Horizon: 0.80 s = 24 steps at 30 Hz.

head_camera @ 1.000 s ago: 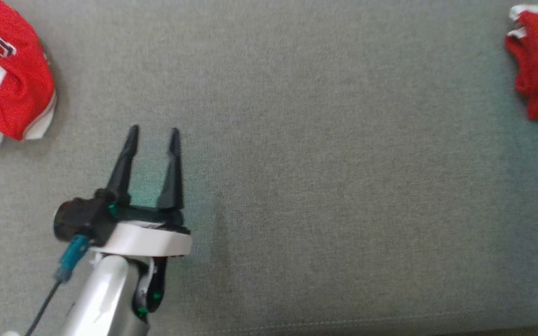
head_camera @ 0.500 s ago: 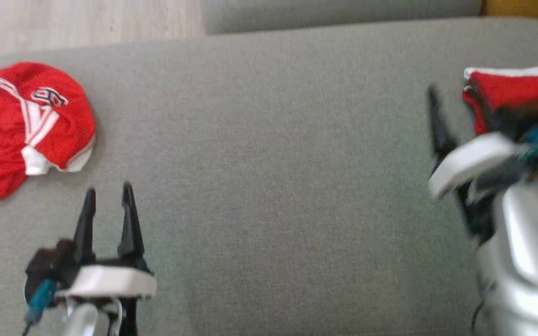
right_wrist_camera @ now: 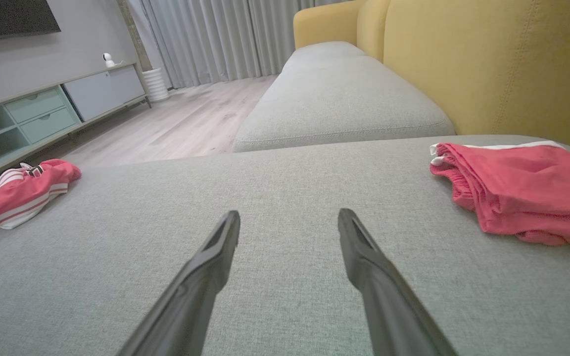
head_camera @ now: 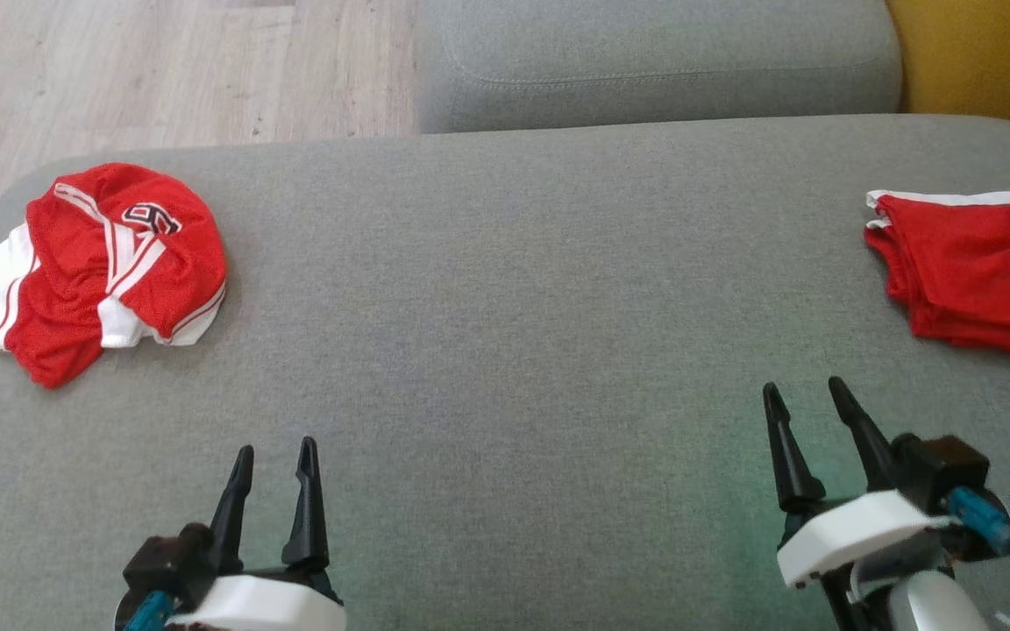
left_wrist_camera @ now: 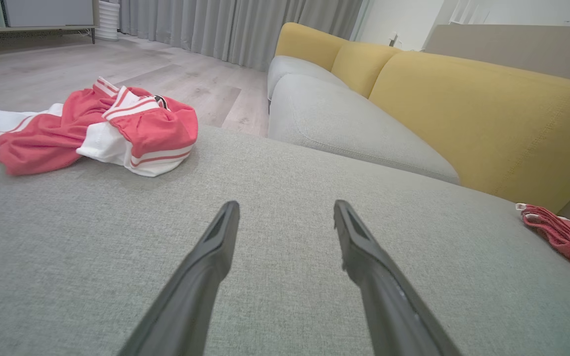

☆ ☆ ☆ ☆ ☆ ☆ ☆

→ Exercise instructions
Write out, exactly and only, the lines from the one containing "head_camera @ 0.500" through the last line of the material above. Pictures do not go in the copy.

→ Response to the task
head_camera @ 0.500 s ago: 
right_wrist_camera @ now: 
head_camera @ now: 
left_wrist_camera @ now: 

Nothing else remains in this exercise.